OKD installation on RHV

34 views
Skip to first unread message

Batur Orkun

unread,
Jul 13, 2021, 3:49:17 AMJul 13
to okd-wg
Unfortunately, my efforts still continu for 5 months. I could not install any version of OKD except for v4.5. I tried to upgrade from 4.5 but failed. I try to install OKD every 2 weeks like a sport. :) This time I tried the last nightly version of v4.8 ( openshift-install-linux-4.8.0-0.okd-2021-07-12-031914.tar.gz) There are 3 master nodes but no worker nodes. Bootstrap is not finished yet.

[root@bastion ~]# oc get clusterversion
NAME      VERSION   AVAILABLE   PROGRESSING   SINCE   STATUS
version             False       True          17h     Unable to apply 4.8.0-0.okd-2021-07-12-031914: an unknown error has occurred: MultipleErrors

I need a cluster installation on 3 bare-metal. Our company is Redhat partner.  I thought RHV is a Redhat product and must be compatible with OCP.  But I have many problems from the beginning.
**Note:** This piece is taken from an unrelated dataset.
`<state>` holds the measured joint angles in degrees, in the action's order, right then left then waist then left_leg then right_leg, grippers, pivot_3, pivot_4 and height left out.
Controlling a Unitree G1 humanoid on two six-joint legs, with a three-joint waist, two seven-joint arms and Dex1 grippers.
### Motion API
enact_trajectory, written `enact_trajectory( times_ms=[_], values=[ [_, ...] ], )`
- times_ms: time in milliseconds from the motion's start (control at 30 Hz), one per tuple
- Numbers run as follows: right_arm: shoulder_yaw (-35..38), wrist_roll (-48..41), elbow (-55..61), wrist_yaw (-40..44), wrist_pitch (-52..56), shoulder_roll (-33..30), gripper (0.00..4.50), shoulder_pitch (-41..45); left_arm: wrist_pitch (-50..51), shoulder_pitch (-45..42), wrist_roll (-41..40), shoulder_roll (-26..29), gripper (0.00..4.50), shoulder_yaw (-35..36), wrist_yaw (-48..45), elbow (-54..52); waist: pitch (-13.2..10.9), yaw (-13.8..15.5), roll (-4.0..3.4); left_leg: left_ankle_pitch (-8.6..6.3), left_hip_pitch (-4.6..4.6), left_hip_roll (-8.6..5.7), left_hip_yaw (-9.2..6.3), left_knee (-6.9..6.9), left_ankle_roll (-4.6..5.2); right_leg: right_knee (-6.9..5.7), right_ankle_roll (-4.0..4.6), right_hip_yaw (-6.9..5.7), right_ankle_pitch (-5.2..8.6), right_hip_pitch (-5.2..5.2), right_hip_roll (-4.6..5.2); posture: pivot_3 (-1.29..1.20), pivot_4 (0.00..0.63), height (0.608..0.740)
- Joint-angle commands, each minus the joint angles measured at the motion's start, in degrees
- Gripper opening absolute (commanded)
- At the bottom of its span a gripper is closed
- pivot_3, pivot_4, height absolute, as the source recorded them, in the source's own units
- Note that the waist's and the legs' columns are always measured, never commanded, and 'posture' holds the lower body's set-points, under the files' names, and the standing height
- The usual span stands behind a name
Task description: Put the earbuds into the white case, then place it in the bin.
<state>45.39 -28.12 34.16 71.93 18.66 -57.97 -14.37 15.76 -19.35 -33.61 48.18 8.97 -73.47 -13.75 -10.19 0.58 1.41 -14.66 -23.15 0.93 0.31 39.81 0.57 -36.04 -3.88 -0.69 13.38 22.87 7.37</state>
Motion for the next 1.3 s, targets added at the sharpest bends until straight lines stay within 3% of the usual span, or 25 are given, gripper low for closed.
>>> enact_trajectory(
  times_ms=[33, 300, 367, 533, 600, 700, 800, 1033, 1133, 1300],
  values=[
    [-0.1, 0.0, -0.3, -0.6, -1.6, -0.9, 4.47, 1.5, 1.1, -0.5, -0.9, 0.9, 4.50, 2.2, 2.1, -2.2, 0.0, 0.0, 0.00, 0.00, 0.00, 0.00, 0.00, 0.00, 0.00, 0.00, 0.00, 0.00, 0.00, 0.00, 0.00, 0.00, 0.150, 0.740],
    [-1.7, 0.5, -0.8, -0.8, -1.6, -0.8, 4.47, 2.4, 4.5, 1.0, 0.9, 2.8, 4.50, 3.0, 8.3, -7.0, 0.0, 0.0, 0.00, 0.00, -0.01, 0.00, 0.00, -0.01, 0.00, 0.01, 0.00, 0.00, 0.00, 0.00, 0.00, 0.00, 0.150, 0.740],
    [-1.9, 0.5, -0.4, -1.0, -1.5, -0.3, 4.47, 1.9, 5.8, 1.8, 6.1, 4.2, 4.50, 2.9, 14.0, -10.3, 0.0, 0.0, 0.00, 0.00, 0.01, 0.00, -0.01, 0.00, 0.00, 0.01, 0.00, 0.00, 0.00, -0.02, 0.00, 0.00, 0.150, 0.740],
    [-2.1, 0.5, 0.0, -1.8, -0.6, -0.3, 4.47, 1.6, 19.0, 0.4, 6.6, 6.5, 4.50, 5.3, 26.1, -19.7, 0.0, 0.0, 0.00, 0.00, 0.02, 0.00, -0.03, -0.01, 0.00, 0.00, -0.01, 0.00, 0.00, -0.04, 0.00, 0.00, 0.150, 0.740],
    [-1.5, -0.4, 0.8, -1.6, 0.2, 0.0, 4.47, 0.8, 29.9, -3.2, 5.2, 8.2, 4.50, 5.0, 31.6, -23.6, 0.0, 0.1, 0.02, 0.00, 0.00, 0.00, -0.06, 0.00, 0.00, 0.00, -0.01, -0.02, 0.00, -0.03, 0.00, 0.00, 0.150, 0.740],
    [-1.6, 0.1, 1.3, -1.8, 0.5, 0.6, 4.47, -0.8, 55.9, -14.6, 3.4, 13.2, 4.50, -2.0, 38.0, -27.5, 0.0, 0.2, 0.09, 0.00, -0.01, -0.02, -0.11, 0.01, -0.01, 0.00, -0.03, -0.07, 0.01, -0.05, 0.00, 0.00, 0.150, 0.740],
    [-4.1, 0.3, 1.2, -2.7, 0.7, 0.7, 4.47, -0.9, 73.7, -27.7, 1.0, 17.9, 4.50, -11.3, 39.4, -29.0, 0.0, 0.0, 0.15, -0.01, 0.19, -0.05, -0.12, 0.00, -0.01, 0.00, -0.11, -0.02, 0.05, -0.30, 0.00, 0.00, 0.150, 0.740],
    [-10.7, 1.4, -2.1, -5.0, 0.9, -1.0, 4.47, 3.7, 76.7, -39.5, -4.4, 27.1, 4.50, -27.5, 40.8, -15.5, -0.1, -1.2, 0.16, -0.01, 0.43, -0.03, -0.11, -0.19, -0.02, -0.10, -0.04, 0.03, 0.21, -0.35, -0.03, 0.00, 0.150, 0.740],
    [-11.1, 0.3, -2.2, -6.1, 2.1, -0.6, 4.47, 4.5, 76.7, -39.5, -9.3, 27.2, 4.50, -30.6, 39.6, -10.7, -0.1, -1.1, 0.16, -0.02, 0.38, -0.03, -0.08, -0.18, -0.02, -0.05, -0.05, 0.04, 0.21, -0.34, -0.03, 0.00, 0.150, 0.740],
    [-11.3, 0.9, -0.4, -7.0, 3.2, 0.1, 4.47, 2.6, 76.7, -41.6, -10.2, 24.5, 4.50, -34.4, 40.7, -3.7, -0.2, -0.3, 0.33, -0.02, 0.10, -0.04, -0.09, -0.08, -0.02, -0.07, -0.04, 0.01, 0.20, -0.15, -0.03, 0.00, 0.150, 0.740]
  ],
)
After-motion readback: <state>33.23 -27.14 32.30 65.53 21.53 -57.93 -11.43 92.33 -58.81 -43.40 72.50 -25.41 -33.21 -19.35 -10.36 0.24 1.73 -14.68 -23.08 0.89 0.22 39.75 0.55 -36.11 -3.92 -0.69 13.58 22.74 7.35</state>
Is there anybody experience with OKD on RHV / oVirt?  Please help me .

Thanks

Josef Meier

unread,
Jul 13, 2021, 3:57:16 AMJul 13
to Batur Orkun, okd-wg
Hi,

dif you approve the CSRs ?

oc get csr -o name | xargs oc adm certificate approve

Von meinem iPhone gesendet

Am 13.07.2021 um 09:49 schrieb Batur Orkun <batur...@gmail.com>:


--
You received this message because you are subscribed to the Google Groups "okd-wg" group.
To unsubscribe from this group and stop receiving emails from it, send an email to okd-wg+un...@googlegroups.com.
To view this discussion on the web visit https://groups.google.com/d/msgid/okd-wg/1f1d3124-9d72-4165-8e56-5fda54879375n%40googlegroups.com.

Vadim Rutkovsky

unread,
Jul 13, 2021, 4:11:59 AMJul 13
to Batur Orkun, okd-wg
On Tue, Jul 13, 2021 at 9:49 AM Batur Orkun <batur...@gmail.com> wrote:
>
> There are 3 master nodes but no worker nodes. Bootstrap is not finished yet.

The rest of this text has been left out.